Aim of the exercise.
All of the data below should be written out again exactly.

----------------------------------------

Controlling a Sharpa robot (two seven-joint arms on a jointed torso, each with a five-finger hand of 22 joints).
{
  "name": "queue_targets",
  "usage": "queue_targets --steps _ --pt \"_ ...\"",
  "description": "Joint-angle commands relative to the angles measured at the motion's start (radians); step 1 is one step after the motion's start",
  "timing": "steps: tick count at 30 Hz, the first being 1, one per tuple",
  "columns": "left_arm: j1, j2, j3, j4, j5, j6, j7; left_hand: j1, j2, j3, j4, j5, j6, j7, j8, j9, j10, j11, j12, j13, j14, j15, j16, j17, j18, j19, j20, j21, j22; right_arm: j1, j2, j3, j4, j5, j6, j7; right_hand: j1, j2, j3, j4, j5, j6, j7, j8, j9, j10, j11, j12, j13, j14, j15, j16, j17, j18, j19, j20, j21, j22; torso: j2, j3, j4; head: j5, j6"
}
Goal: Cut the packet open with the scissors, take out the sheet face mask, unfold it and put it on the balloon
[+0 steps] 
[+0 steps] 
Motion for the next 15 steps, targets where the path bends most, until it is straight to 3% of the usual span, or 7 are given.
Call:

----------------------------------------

Solved problem.
Controlling a Sharpa robot (two seven-joint arms on a jointed torso, each with a five-finger hand of 22 joints).
{
  "name": "queue_targets",
  "usage": "queue_targets --steps _ --pt \"_ ...\"",
  "description": "Joint-angle commands relative to the angles measured at the motion's start (radians); step 1 is one step after the motion's start",
  "timing": "steps: tick count at 30 Hz, the first being 1, one per tuple",
  "columns": "left_arm: j1, j2, j3, j4, j5, j6, j7; left_hand: j1, j2, j3, j4, j5, j6, j7, j8, j9, j10, j11, j12, j13, j14, j15, j16, j17, j18, j19, j20, j21, j22; right_arm: j1, j2, j3, j4, j5, j6, j7; right_hand: j1, j2, j3, j4, j5, j6, j7, j8, j9, j10, j11, j12, j13, j14, j15, j16, j17, j18, j19, j20, j21, j22; torso: j2, j3, j4; head: j5, j6"
}
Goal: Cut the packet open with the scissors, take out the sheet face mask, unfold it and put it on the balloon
[+0 steps] 
[+0 steps] 
Motion for the next 15 steps, targets where the path bends most, until it is straight to 3% of the usual span, or 7 are given.
Call:

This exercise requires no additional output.